Still from Abi Palmer, Abi Palmer Invents the Weather (Light), 2023 Commissioned and produced by Artangel
In the early days of the Covid-19 pandemic, London-based artist Abi Palmer found that, immunosuppressed and sequestered to her apartment, she “needed to touch and feel safe touching”. She could touch things around the flat, of course, but she says she missed “incidental interactions with the natural world that surprised me—like when a leaf falls”. So she adopted a couple of young cats, naming them Lola Lola and Cha-U-Kau. Quarantined indoors together, Palmer decided to teach her cats about the weather over the course of a year. Abi Palmer Invents the Weather, the resulting series of four short films (one for each season), began premiering on Artangel’s website on 7 March.

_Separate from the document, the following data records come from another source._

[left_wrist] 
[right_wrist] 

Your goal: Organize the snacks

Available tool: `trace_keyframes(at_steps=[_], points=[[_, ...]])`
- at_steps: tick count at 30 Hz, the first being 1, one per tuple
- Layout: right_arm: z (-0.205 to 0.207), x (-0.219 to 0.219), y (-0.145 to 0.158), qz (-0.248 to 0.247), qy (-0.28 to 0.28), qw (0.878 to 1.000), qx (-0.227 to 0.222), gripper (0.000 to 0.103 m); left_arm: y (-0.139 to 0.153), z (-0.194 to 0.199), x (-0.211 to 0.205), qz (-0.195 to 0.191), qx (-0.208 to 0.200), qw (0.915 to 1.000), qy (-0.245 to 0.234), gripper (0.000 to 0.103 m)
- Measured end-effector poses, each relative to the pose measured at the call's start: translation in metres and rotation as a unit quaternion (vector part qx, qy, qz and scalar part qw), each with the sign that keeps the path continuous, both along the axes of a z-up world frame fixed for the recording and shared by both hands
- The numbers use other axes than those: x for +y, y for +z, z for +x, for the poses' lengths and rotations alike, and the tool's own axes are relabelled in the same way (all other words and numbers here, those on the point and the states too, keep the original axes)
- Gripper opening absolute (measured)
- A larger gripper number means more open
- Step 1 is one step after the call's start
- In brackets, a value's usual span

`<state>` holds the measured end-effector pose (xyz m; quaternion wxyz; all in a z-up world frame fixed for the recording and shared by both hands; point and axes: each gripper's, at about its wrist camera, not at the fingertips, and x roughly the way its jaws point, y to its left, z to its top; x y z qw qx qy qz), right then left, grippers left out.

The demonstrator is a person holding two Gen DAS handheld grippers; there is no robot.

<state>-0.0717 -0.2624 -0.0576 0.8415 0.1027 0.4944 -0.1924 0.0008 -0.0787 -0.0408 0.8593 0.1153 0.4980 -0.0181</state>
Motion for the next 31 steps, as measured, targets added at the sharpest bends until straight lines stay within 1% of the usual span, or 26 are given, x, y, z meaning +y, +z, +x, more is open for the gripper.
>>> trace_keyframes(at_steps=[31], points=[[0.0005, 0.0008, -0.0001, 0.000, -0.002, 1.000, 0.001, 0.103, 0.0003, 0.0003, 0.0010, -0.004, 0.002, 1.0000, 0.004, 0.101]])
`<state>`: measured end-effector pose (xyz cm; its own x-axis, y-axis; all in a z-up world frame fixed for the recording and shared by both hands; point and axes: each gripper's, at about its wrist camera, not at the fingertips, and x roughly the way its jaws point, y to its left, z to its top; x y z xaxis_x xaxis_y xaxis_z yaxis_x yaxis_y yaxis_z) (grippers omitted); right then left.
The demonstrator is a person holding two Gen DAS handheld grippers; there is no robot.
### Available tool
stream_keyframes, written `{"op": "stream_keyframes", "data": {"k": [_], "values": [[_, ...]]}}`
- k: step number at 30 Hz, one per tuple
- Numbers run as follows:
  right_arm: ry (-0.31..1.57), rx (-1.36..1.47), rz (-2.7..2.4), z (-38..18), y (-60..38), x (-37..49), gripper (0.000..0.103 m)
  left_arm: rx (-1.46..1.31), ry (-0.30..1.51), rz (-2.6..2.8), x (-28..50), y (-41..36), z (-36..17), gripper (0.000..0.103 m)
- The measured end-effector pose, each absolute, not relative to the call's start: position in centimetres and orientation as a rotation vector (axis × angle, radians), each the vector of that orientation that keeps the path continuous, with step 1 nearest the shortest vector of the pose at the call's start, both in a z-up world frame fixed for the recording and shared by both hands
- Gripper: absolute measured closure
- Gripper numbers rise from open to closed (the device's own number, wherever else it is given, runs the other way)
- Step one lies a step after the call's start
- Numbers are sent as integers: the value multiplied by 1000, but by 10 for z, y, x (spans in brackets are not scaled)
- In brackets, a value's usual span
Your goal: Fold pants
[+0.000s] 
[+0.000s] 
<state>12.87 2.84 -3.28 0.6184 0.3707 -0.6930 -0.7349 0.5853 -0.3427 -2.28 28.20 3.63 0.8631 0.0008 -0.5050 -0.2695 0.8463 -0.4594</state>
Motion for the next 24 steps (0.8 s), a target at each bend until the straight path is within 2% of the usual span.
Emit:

While Lola Lola and Cha-U-Kau have been great company for Palmer, she feels badly that, as strictly indoor cats living on the third floor of an apartment building, they would never experience nature and the outside world. Unlike in the US, where indoor cats are seen as perfectly ordinary, “it’s political in the UK”, Palmer says. “People think it’s cruel to keep cats inside, so I immediately began questioning the ethics of having indoor cats (and pets in general).”
Still from Abi Palmer, Abi Palmer Invents the Weather (Fog), 2023 Commissioned and produced by Artangel
She decided to try to bring nature indoors, gathering branches on her walks to take back to her cats, who would sniff them with great interest. Palmer started making diorama-like boxes—Lola Lola and Cha-U-Kau love cardboard boxes, as all cats do—which she called “curated wildness”, and pitching a project involving an indoor forest for indoor cats. As a recipient of one of Artangel’s Covid-era “Thinking Time” grants, Palmer found a natural fit in the organisation’s tendency to support unusual projects.
Each of Palmer’s videos has a seasonal theme: Rain for autumn, Fog for winter, Light for spring and Heat for summer. She narrates the films, explaining weather to her cats while they are shown interacting with one of the four specially designed cardboard environments, complete with perfectly sized holes for peering (or stepping) inside.
Still from Abi Palmer, Abi Palmer Invents the Weather (Rain), 2023 Commissioned and produced by Artangel
“I’m not sure you’re going to understand this, my friends,” Palmer begins her first film, Rain, “because there is so much of the sky you haven’t seen”. She is then shown creating the box for autumn: gathering twigs, leaves, and feathers from the forest, soaking them in collected rainwater, and putting them in cheesecloth (“swampy bundles”) hanging above a metal bowl in the cardboard box—an attempt to re-create both the sound and smell of rain for Lola Lola and Cha-U-Kau. In Fog, Palmer uses sage, sticks, and candles to create a wintry haze. In Light, she soaks moss in water and sews it to the inside of the box, hanging a small disco ball from the top to symbolise the refraction of spring sunshine. And in Heat, she uses rocks and cacti, then makes a rotating urban landscape. In the end, she stacks the four seasons of boxes two by two and lets the cats roam through them.
In creating her boxes, Palmer says she “tailored them to the cats’ curiosity and which elements of weather they might miss”. She designed them like performance spaces, with specific days for filming her videos but leaving them out for the cats to play with throughout the seasons they represented. She also installed a hidden camera in the boxes, “like in a David Attenborough doc”. In the summer—one of the hottest in British history—she made a garden for Lola Lola and Cha-U-Kau on her balcony, so they could at least get a bit of a breeze.
Although climate change only comes up directly in Palmer’s summer video, the larger topic of humans seeking to control nature is the main theme of the project, right down to the very notion of indoor cats. “They’re so domesticated that they can’t go back to nature,” says Palmer, “and we’re all operating as part of these systems. When cats destroy bird ecosystems, we burden the cat with that guilt.”
She says the guilt should really fall on us humans, who altered the natural world to the point that the birds became endangered in the first place. “It’s like King Lear shouting at the clouds and trying to blow the storm away,” she adds. “It’s both the cleverness of man and the folly of humankind.”